Until now, no data have been published demonstrating a direct effect on mature chondrocytes of the RANKL synthesized in cartilage, although scarce approaches have been made available in the literature. In this sense, it is also unknown whether a putative effect of RANKL in chondrocytes would be mediated by its receptor RANK or whether the levels of RANK are sufficient to transduce the RANKL signal [16]. On the contrary, a variety of studies suggest that RANKL might have a paracrine effect acting on the subchondral bone [4143]. We observed that the increase in the RANKL expression in the cartilage of AIA rabbits was linked to the presence of extracellular RANKL in the calcified cartilage of these rabbits. Previous results from our group have also shown that RANKL is localized in the extracellular matrix of cartilage in human OA and could reach the subchondral bone though the calcified cartilage [28]. These results point out that the RANKL synthesized by chondrocytes might act on subchondral bone cells stimulating juxta-articular bone loss. Our observation is also in line with previous data which demonstrate that soluble RANKL produced by hypertrophic chondrocytes is a biologically active molecule during bone growth [42, 43] that acts in a paracrine manner on the subchondral bone plate [44]. We have also shown that RANKL synthesized by PGE2-stimulated mature articular chondrocytes is also biologically active and is responsible for the mononuclear cell differentiation into osteoclasts in the absence of exogenous RANKL. Indeed, osteoclast formation was blocked when PBMCs and chondrocyte co-cultures were treated with RANKL inhibitors. The ability of human synovial cells to stimulate osteoclastogenesis has been previously reported, although no data exist on the ability of human chondrocytes to induce osteoclast differentiation.

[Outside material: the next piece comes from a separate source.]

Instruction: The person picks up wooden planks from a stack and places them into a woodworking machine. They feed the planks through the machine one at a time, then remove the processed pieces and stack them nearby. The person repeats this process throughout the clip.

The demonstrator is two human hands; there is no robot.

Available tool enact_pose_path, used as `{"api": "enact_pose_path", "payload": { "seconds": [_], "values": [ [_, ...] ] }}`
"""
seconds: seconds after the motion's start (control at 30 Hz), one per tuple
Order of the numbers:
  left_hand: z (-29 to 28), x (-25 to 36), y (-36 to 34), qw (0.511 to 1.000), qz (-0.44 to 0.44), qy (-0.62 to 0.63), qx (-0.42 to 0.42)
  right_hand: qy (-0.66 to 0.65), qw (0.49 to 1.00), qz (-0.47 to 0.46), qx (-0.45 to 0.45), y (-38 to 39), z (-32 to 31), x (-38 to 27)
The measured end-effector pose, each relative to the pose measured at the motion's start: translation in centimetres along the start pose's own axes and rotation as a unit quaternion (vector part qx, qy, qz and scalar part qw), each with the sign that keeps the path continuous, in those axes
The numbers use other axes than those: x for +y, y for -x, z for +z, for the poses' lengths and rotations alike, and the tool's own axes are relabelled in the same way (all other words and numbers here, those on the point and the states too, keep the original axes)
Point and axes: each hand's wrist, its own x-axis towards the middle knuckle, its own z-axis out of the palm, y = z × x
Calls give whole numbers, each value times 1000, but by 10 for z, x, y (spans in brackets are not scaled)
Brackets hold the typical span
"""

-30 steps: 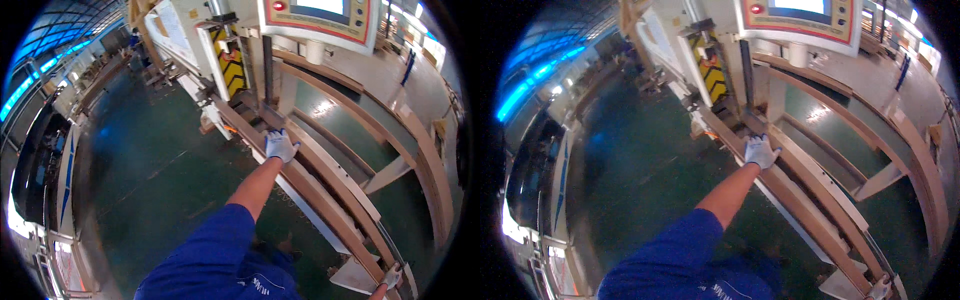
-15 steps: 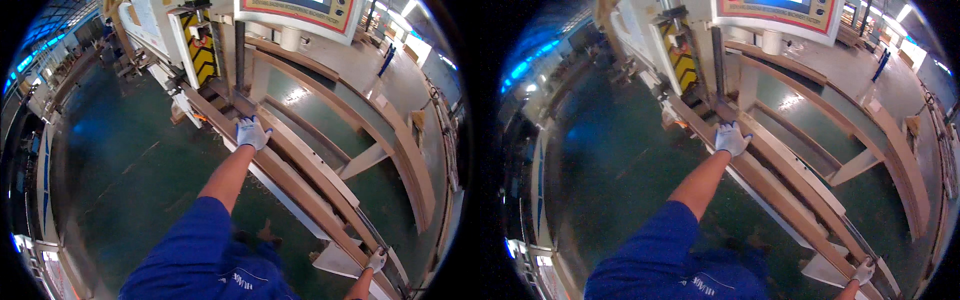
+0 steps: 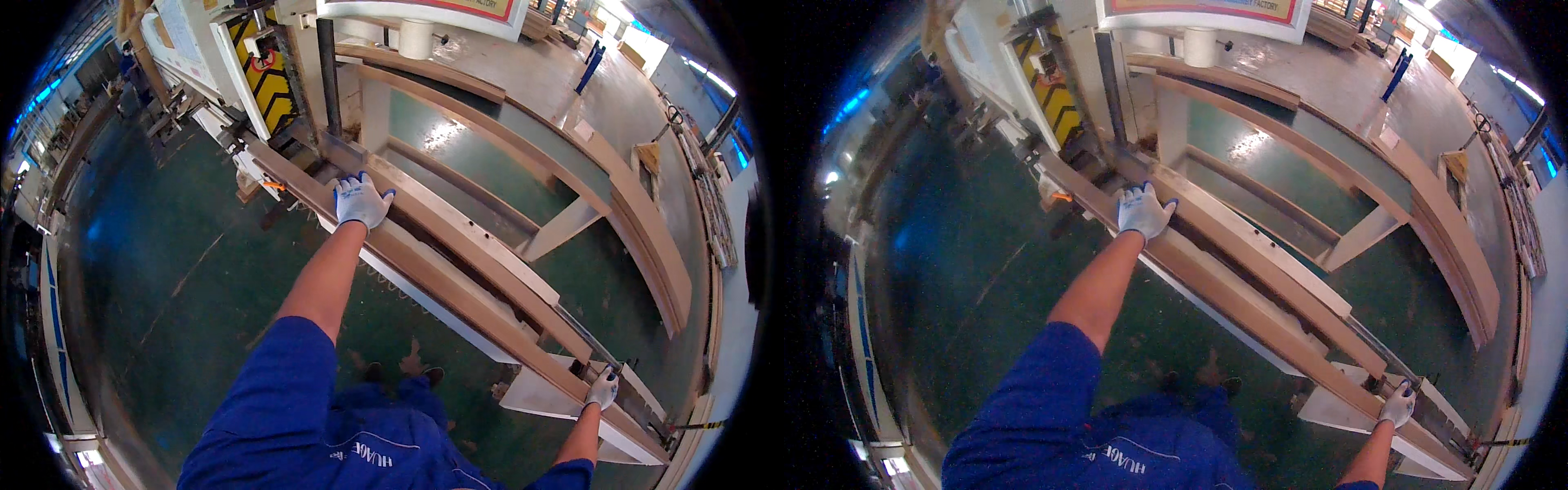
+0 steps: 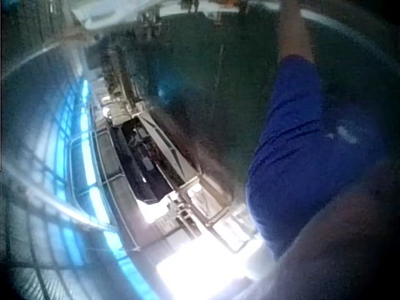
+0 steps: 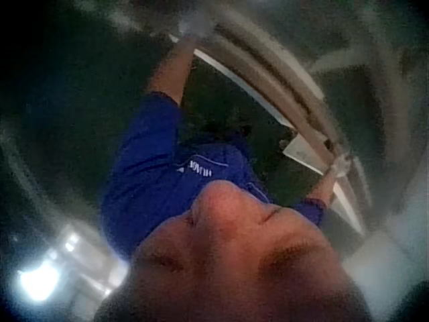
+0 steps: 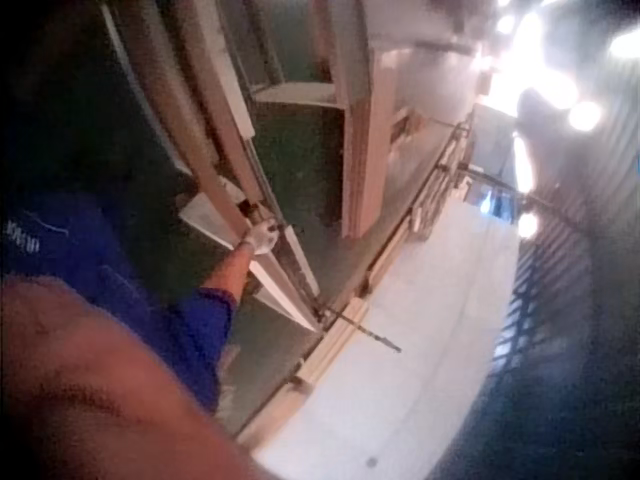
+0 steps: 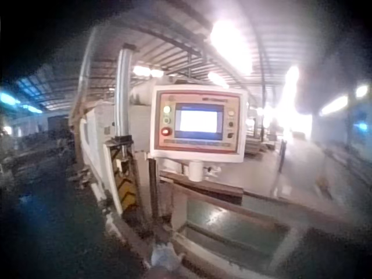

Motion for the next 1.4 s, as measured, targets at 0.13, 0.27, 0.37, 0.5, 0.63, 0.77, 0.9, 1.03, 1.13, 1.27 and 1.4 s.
{"api": "enact_pose_path", "payload": {
  "seconds": [0.13,0.27,0.37,0.5,0.63,0.77,0.9,1.03,1.13,1.27,1.4],
  "values": [
    [-5,3,0,1000,-5,-8,-23,-5,1000,7,-4,2,-1,-2],
    [-7,5,-1,999,-6,-7,-35,-12,1000,6,-6,0,-2,-1],
    [-6,5,1,1000,-5,-11,-20,-6,1000,13,4,-1,0,-1],
    [-4,3,0,1000,-3,-10,-21,-6,1000,1,0,-2,2,0],
    [-5,4,-1,999,1,-17,-33,-2,1000,-6,19,-2,5,5],
    [-5,4,0,1000,1,-15,-27,-3,1000,-12,19,0,2,2],
    [-11,5,4,1000,-9,-8,-29,-14,1000,6,0,5,-5,-9],
    [-9,6,1,999,0,-11,-31,-10,1000,2,21,0,3,3],
    [-9,7,0,999,6,-6,-39,4,1000,1,22,-3,4,8],
    [-6,1,1,999,-3,-11,-32,-8,1000,6,-19,6,-9,-13],
    [-6,5,0,1000,1,-7,-28,0,1000,10,8,0,0,1]
  ]
}}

RA treatment with corticosteroids [45] or methotrexate [46] has been described to regulate bone loss, modulating RANKL expression in synovial tissue. In this context, our results suggest it would be worthwhile to study whether these pharmacologic agents or other anti-inflammatory drugs might also prevent the RA-related bone loss inhibiting the RANKL expression in cartilage.

Conclusions

In summary, we propose a new pathological mechanism underlying the juxta-articular bone loss associated with chronic arthritis. It has been previously described that the synovial membrane is an important source of RANKL, which is highly involved in the enhanced osteoclastic activity responsible for this form of bone loss [5]. However, according to the new mechanism proposed here, pathological changes in the expression and localization of RANKL synthesized by chondrocytes might be also involved in juxta-articular bone loss. These findings represent an in vivo confirmation of previous anatomical [47, 48] and ex vivo [44] studies, whose results collectively suggest that the calcified cartilage is permeable and may transport solutes with a molecular weight lower than 376 kDa.